My real constraints function is significantly more complex and there this gives an error.

There are a lot of replies in this thread that are talking in generalities. It will be much easier if you can provide a reproducible example of your true problem.

The official suggestions are probably:

  1. If you can write out your expressions algebraically. Do that instead.
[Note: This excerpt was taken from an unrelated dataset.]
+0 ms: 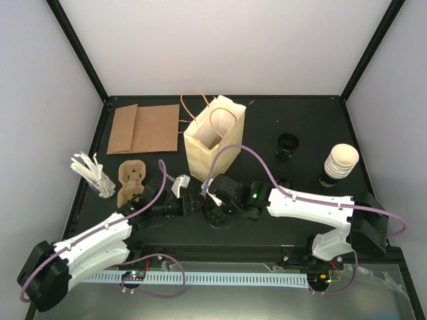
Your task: Pack the takeout coffee
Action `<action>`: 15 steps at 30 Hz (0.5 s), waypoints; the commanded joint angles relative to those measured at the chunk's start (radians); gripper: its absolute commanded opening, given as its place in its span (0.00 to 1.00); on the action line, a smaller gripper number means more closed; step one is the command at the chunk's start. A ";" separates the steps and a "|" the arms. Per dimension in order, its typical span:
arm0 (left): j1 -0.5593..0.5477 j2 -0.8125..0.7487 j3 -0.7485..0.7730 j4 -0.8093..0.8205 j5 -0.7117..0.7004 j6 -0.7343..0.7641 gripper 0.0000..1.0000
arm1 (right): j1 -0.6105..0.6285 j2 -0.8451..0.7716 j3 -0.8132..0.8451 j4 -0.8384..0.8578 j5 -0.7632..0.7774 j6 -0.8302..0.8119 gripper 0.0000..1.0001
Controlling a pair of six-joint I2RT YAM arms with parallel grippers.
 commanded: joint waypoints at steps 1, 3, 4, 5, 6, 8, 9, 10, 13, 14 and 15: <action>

  2. If you must use the functional form, use Nonlinear Modeling · JuMP like you have tried:

model = Model(Ipopt.Optimizer)
@variable(model, x[1:n])
@objective(model, Min, objective(x...))
@constraint(model, constraints(x...) .<= 0)
optimize!(model)

But this will only work if you can trace your functions, which is seems like you cannot.

If neither of those things are appropriate. JuMP is not the right tool for the job.

In any case, not really concinved that the interface is suitable to put large scale tasks into production.

JuMP can and is used to solve very large scale nonlinear programs. See, e.g., AC Optimal Power Flow in Various Nonlinear Optimization Frameworks - #81 by ccoffrin.

However, one downside to Julia (and JuMP) is that a direct translation from MATLAB is often the wrong approach. If you can provide a reproducible example, people may have more concrete suggestions for improvements.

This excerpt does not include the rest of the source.